Im Mittelpunkt stehe ausschließlich die Partie in Oviedo, obwohl Valencia nach dem jüngsten Sieg wieder näher an die obere Tabellenhälfte herangerückt ist. Corberán warnte ausdrücklich davor, den Tabellenletzten zu unterschätzen. Oviedo habe deutlich mehr Qualität, als die Punkteausbeute vermuten lasse, spiele aggressiv, presse hoch und verfüge mit Santi Cazorla über einen Spieler, der selbst von der Bank aus ein Spiel verändern könne.

Der Trainer erinnerte zudem daran, dass Oviedo Valencia im Hinspiel bereits Probleme bereitet habe. Genau dieses Spiel diene intern als Warnsignal. Für Corberán ist deshalb entscheidend, dass seine Mannschaft von Beginn an mit maximaler Konzentration und Intensität auftritt.

Auch Fragen zu möglichen Vertragsverlängerungen oder zur Zukunft einzelner Spieler wollte er nicht vertiefen. Weder bei Guido Rodríguez noch bei anderen Personalien wolle er sich mit Perspektiven für die kommende Saison beschäftigen. Entscheidend sei allein, dass jeder Spieler aktuell sein bestes Niveau erreiche.

Zur personellen Situation erklärte Corberán, dass Renzo Saravia nach seiner verkürzten Vorbereitung körperlich Fortschritte mache und dem Kader deshalb wieder zur Verfügung stehe. Allerdings müsse der Verteidiger weiterhin Trainingsrückstand aufholen, weil ihm Testspiele zur Belastungssteuerung fehlten.

Auch die Diskussion über Schiedsrichterentscheidungen wollte Corberán sachlich halten. Zwar sei es positiv, wenn Fehlentscheidungen offiziell eingeordnet würden, zugleich dürften sie nicht als Ausrede dienen. Wichtig sei vielmehr, dass Valencia zuletzt mehrfach auf Rückschläge reagiert und Spiele trotz widriger Umstände gedreht habe.
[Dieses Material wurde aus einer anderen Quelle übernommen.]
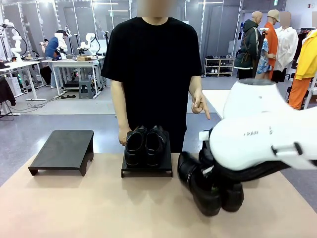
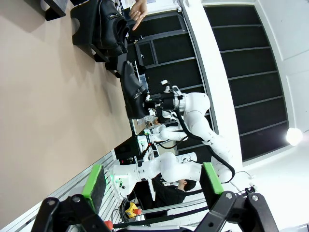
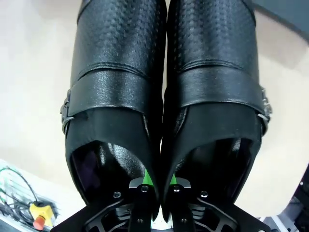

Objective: Place the shoes on the stand as instructed by the person.
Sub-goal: Pick up another pair of Shoes and place it on the Shoes Stand indicated by the person.

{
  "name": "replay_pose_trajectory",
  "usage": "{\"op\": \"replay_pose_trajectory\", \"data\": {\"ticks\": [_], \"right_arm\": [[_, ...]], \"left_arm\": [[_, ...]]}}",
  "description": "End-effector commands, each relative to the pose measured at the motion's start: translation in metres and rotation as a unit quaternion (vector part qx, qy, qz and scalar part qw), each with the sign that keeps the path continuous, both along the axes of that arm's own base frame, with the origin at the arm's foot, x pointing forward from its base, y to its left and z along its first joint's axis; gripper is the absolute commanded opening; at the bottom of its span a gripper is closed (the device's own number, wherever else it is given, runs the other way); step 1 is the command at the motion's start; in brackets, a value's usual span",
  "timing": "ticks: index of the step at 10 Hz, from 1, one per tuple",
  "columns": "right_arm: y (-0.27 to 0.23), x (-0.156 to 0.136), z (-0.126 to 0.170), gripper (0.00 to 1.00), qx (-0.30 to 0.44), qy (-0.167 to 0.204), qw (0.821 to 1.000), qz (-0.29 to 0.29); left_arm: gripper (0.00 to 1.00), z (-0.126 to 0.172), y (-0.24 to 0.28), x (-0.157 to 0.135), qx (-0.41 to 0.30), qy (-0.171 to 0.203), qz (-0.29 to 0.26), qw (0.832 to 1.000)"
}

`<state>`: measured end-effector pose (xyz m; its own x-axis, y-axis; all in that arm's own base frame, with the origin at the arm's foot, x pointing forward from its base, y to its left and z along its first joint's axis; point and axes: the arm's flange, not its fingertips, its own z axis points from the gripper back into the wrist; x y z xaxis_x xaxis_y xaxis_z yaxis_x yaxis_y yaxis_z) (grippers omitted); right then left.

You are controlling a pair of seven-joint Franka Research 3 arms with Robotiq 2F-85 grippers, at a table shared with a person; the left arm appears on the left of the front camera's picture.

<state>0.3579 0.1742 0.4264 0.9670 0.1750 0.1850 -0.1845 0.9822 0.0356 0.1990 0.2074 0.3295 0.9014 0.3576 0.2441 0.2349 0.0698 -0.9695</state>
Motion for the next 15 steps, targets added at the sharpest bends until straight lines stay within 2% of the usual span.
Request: {"op": "replay_pose_trajectory", "data": {"ticks": [1, 4, 6, 7, 9, 12, 15], "right_arm": [[-0.017, 0.015, 0.033, 0.08, -0.002, -0.047, 0.999, -0.007], [-0.046, 0.049, 0.068, 0.08, 0.008, -0.100, 0.995, -0.030], [-0.074, 0.087, 0.083, 0.08, 0.005, -0.138, 0.988, -0.063], [-0.084, 0.106, 0.085, 0.08, 0.012, -0.145, 0.986, -0.080], [-0.098, 0.144, 0.080, 0.08, 0.023, -0.158, 0.985, -0.073], [-0.104, 0.184, 0.062, 0.08, 0.009, -0.175, 0.982, -0.074], [-0.112, 0.206, 0.047, 0.08, 0.013, -0.181, 0.981, -0.070]], "left_arm": [[1.00, 0.001, 0.000, -0.001, -0.004, -0.006, 0.000, 1.000], [1.00, 0.001, 0.000, -0.001, -0.004, -0.006, 0.000, 1.000], [1.00, 0.001, 0.000, -0.001, -0.004, -0.006, 0.000, 1.000], [1.00, 0.001, 0.000, -0.001, -0.004, -0.006, 0.000, 1.000], [1.00, 0.001, 0.000, -0.001, -0.004, -0.006, 0.000, 1.000], [1.00, 0.001, 0.000, -0.001, -0.004, -0.006, 0.000, 1.000], [1.00, 0.001, 0.000, -0.001, -0.004, -0.006, 0.000, 1.000]]}}
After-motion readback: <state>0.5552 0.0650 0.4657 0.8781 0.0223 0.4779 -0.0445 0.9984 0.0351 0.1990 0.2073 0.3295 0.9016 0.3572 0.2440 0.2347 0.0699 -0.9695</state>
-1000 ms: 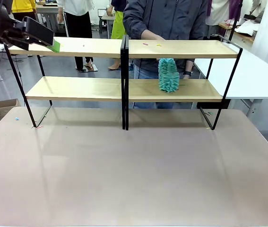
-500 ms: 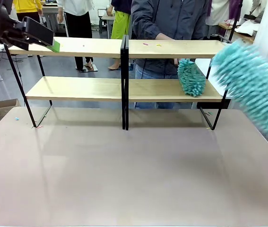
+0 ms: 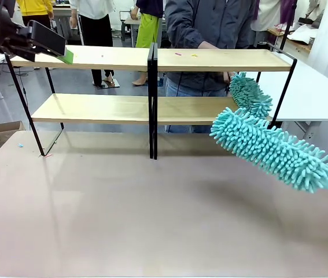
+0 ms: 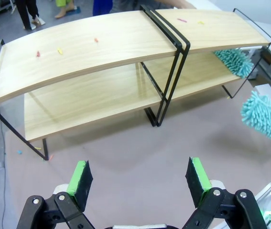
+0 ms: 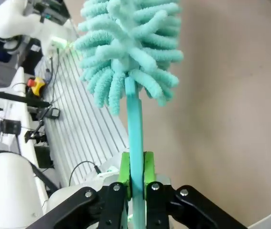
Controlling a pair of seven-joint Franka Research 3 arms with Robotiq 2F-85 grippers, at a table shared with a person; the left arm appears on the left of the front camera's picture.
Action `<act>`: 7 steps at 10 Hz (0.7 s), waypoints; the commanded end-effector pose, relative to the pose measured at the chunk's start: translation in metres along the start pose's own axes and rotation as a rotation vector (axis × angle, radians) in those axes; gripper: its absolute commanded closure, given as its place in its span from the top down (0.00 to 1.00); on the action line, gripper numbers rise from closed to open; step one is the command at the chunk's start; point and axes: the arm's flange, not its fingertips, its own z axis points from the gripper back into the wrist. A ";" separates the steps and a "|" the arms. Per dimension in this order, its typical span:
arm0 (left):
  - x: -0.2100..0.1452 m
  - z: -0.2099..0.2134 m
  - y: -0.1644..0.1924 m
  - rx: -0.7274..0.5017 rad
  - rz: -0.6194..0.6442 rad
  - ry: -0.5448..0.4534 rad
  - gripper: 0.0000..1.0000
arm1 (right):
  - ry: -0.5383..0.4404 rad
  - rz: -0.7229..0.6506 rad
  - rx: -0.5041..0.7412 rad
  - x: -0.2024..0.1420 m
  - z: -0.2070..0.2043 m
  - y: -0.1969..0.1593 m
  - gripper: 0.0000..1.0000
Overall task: Clean the shelves.
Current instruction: Clean a randomly selected level of the Shelf with the Duster.
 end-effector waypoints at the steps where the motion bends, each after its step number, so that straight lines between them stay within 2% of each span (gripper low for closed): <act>1: 0.000 0.001 0.001 -0.005 0.001 -0.011 1.00 | -0.029 0.049 0.032 -0.021 0.013 0.009 0.12; 2: 0.000 0.001 0.001 -0.005 0.001 -0.011 1.00 | -0.095 0.177 0.127 -0.037 0.027 0.021 0.12; 3: 0.000 0.001 0.001 -0.005 0.001 -0.011 1.00 | -0.050 0.355 0.316 -0.062 0.047 0.040 0.12; 4: 0.000 0.001 0.001 -0.005 0.001 -0.011 1.00 | -0.081 0.541 0.462 -0.085 0.065 0.053 0.12; 7: 0.000 0.001 0.001 -0.005 0.001 -0.011 1.00 | -0.275 1.013 0.717 -0.129 0.087 0.058 0.12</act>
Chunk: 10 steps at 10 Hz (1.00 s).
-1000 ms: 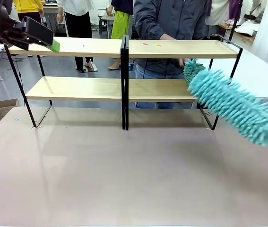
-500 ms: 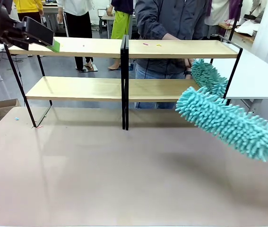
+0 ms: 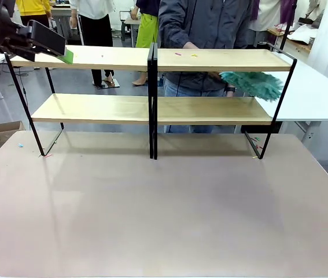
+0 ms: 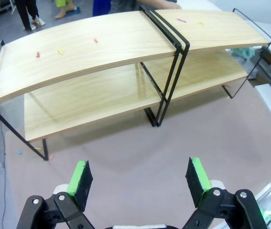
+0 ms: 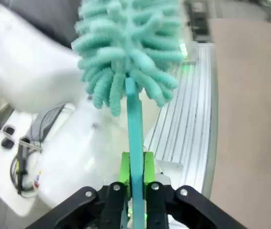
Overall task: Clean the shelves.
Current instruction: Clean a randomly selected level of the Shelf with the Duster.
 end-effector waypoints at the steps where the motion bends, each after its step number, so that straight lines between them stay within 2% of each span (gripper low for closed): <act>1: 0.000 0.000 0.001 -0.005 0.002 -0.010 1.00 | -0.156 0.312 0.307 -0.012 0.031 0.005 0.12; 2: 0.000 0.000 0.001 -0.005 0.002 -0.010 1.00 | -0.189 0.297 0.297 -0.014 0.032 0.000 0.12; 4: 0.000 0.000 0.001 -0.005 0.002 -0.010 1.00 | -0.228 0.174 0.182 -0.010 0.029 -0.010 0.12; 5: 0.000 0.000 0.001 -0.005 0.002 -0.010 1.00 | -0.148 0.267 0.191 -0.041 -0.015 -0.047 0.12; 6: 0.000 0.000 0.001 -0.005 0.002 -0.010 1.00 | -0.183 0.256 0.209 -0.048 -0.019 -0.055 0.12; 8: 0.000 0.000 0.001 -0.005 0.002 -0.010 1.00 | -0.092 -0.072 -0.069 -0.017 -0.054 -0.092 0.12; 10: 0.000 0.000 0.001 -0.005 0.002 -0.010 1.00 | 0.057 -0.409 -0.317 0.006 -0.089 -0.137 0.12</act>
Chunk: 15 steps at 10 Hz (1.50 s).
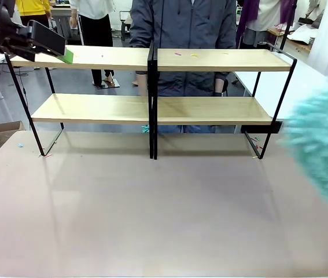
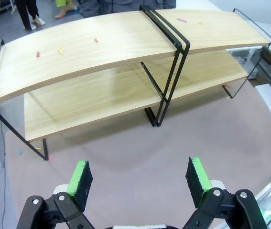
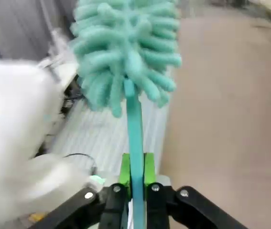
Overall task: Clean the shelves.
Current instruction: Clean a randomly selected level of the Shelf with the Duster.
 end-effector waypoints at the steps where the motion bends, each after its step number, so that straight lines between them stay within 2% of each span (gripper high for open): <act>1: 0.000 0.000 0.001 -0.005 0.001 -0.010 1.00 | 0.195 -0.369 -0.273 0.051 -0.065 -0.014 0.12; 2: 0.000 0.000 0.001 -0.005 0.001 -0.010 1.00 | 0.304 -0.433 -0.349 0.057 -0.082 -0.027 0.12; 4: 0.000 0.000 0.001 -0.005 0.001 -0.010 1.00 | 0.441 -0.507 -0.329 0.060 -0.095 -0.042 0.12; 6: 0.000 0.000 0.001 -0.005 0.001 -0.010 1.00 | 0.626 -0.671 -0.370 0.050 -0.089 -0.044 0.12; 7: 0.000 0.000 0.001 -0.005 0.001 -0.010 1.00 | 0.551 -0.665 -0.412 0.049 -0.068 -0.032 0.12; 8: 0.000 0.000 0.001 -0.005 0.001 -0.010 1.00 | 0.544 -0.573 -0.407 0.084 -0.047 -0.092 0.12; 9: 0.000 0.000 0.001 -0.005 0.001 -0.010 1.00 | 0.585 -0.641 -0.413 0.079 -0.043 -0.087 0.12; 10: 0.000 0.000 0.001 -0.005 0.001 -0.010 1.00 | 0.571 -0.692 -0.473 0.079 -0.046 -0.089 0.12; 13: 0.000 0.000 0.001 -0.005 0.001 -0.010 1.00 | 0.418 -0.814 -0.667 0.074 -0.049 -0.101 0.12; 15: 0.000 0.000 0.001 -0.005 0.001 -0.010 1.00 | 0.382 -0.909 -0.760 0.071 -0.050 -0.113 0.12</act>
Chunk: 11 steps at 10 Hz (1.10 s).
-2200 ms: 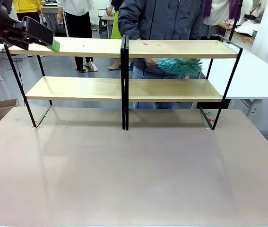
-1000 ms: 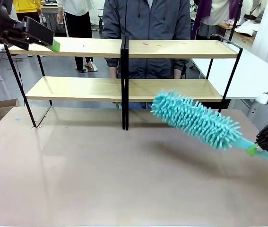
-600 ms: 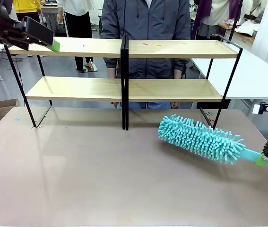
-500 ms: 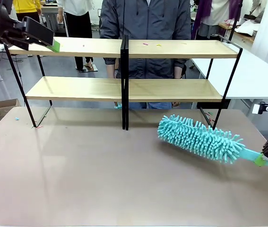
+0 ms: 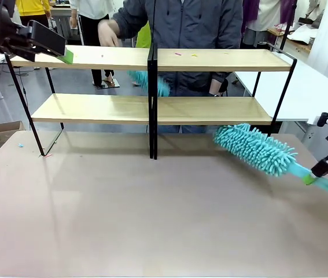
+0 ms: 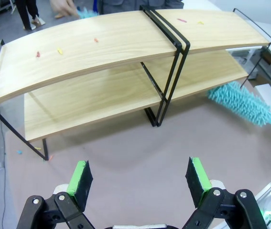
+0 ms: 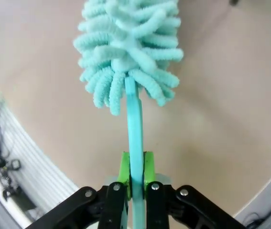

Die Fallas in Valencia spielen laut Corberán ebenfalls keine Rolle bei der Vorbereitung. Für die Mannschaft gebe es derzeit nichts Wichtigeres als Training und Wettbewerb.

Sein Fazit blieb eindeutig: Die Ambition des Teams sei maximal, aber sie richte sich ausschließlich auf das nächste Spiel. Über Europa zu sprechen, sei verfrüht und lenke vom Wesentlichen ab.